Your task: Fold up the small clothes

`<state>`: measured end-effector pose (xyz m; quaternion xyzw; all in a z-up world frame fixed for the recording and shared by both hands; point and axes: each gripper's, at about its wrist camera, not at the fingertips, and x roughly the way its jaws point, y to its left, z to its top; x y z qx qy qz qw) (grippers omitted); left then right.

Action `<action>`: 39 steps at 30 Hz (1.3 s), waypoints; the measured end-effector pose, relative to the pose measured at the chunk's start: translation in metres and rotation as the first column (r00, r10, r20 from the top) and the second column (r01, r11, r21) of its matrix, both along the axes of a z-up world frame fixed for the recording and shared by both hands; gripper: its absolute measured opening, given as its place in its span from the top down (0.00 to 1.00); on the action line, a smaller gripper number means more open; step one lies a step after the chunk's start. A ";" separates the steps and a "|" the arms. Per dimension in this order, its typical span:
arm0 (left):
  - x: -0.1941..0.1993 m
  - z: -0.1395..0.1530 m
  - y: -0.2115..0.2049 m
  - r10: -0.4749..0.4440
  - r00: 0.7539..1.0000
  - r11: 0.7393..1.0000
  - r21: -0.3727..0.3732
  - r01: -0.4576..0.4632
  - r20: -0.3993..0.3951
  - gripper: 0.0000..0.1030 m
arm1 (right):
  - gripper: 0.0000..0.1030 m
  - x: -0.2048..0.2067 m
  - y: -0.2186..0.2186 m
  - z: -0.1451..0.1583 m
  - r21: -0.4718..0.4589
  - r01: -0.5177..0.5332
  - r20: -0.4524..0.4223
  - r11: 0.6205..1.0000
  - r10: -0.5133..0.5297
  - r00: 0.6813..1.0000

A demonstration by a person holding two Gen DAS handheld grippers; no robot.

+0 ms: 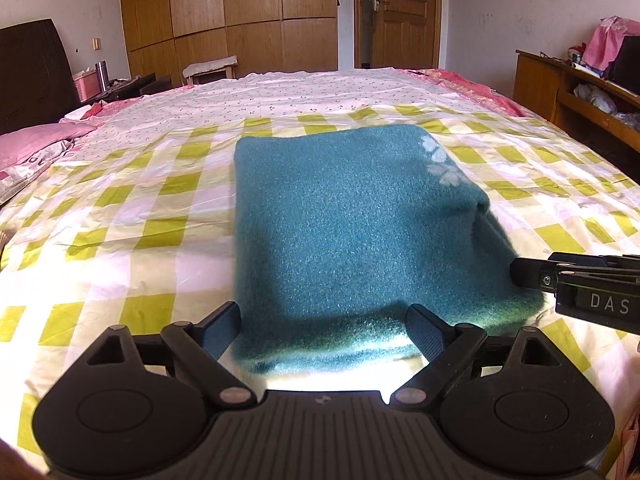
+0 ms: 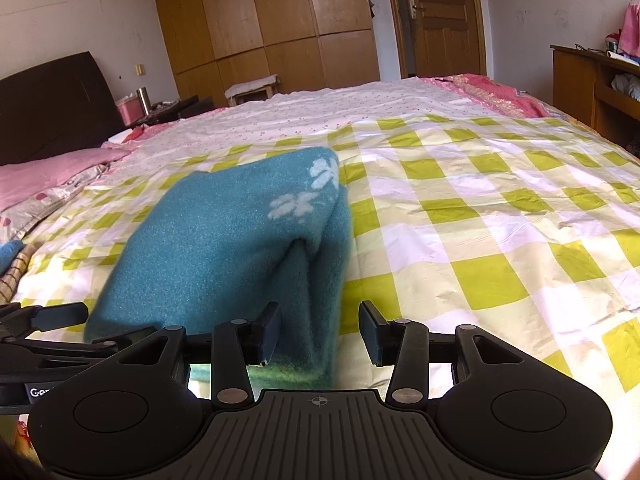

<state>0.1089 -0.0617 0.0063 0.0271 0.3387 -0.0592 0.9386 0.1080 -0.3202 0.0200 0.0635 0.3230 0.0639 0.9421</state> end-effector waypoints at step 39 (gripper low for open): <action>-0.025 -0.012 0.004 -0.009 0.998 1.000 -0.018 0.008 -0.064 0.05 | 0.56 -0.036 0.016 -0.008 0.049 -0.035 -0.081 0.998 0.039 0.996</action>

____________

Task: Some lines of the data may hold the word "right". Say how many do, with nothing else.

Task output: 2